Look below for the line containing "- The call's"; from there, print each line exactly up to and including the line containing "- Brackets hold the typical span", and stop.

Provided data.
───

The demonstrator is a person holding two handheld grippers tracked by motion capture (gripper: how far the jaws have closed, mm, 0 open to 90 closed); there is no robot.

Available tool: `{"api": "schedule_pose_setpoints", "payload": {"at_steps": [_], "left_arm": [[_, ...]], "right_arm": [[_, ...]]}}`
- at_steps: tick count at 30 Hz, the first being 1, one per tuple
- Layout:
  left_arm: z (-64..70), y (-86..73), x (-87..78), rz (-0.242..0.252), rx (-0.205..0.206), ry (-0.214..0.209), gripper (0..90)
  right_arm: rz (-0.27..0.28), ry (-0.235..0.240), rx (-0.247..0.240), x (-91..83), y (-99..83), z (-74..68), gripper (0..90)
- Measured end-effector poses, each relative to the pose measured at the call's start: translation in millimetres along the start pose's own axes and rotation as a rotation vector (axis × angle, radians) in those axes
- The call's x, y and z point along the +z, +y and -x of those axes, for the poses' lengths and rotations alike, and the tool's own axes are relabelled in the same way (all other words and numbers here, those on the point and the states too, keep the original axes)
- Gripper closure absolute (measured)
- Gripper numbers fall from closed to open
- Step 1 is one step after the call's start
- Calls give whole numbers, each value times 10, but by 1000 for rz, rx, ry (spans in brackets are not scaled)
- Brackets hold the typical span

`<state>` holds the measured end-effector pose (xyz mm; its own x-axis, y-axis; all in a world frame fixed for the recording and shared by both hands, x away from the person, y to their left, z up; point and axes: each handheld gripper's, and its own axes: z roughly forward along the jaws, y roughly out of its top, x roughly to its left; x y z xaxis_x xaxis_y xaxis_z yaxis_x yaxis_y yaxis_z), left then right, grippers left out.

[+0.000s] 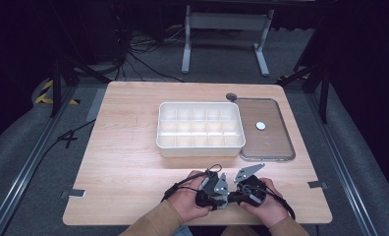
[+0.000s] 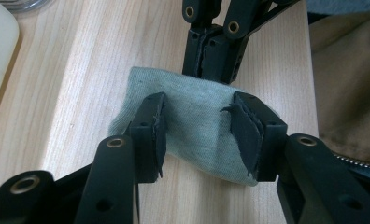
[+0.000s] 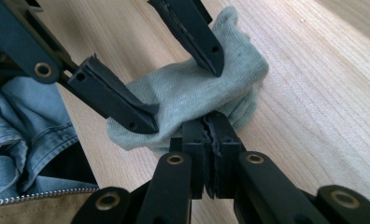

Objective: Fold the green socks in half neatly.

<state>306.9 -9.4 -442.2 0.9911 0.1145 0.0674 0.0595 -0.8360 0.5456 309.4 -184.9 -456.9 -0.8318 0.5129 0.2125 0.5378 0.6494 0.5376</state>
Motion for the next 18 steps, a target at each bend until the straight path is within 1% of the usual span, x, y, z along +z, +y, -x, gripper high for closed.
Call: {"api": "schedule_pose_setpoints", "payload": {"at_steps": [2,3,4,5,6,8,9,10,11,12,13,14,15,16,17,18], "left_arm": [[12,66,11,-26,24,8,552],[23,99,15,-30,36,13,551],[26,126,14,-45,55,18,550],[24,136,21,-45,60,17,549],[19,132,23,-44,52,10,549],[4,120,41,-23,38,-4,549],[-3,123,43,-32,41,-9,549],[1,126,48,-33,39,-3,550],[10,128,53,-29,30,-3,551],[10,131,51,-34,31,-5,553],[10,131,51,-34,31,-5,555],[4,128,52,-33,14,-9,556],[4,128,52,-33,14,-9,557],[0,127,51,-34,6,-12,557],[-3,127,53,-33,5,-9,557],[-3,130,48,-41,2,-12,557]], "right_arm": [[-6,-6,2,-2,2,-1,872],[-7,-1,9,-1,1,2,872],[-5,1,11,1,-1,11,873],[-1,8,11,3,-5,23,872],[-1,8,19,3,-11,23,872],[-1,1,19,-1,-17,17,872],[-1,-2,19,-1,-19,15,870],[-2,-2,20,-3,-21,18,864],[-4,-4,22,-5,-23,20,851],[-4,-8,12,-8,-27,29,823],[-4,-8,12,-8,-27,29,823],[-31,-28,18,-50,-43,37,775],[-31,-28,18,-50,-43,37,775],[-31,-31,27,-90,-53,47,774],[-15,-41,46,-157,-62,61,763],[19,-50,67,-234,-67,84,747]]}}
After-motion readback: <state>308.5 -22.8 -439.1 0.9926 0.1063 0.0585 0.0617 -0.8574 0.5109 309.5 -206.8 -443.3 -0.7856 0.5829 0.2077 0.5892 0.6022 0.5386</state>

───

Output for this exercise.
- The call's x, y and z point along the +z, +y and -x of those axes, for the poses' lengths and rotations alike, and the tool's own axes are relabelled in the same way (all other words and numbers here, those on the point and the states too, keep the original axes)
- Gripper closure absolute (measured)
- Gripper numbers fall from closed to open
- Step 1 is one step after the call's start
- Calls give whole numbers, each value times 10, but by 1000 for rz, rx, ry (spans in brackets are not scaled)
- Brackets hold the typical span

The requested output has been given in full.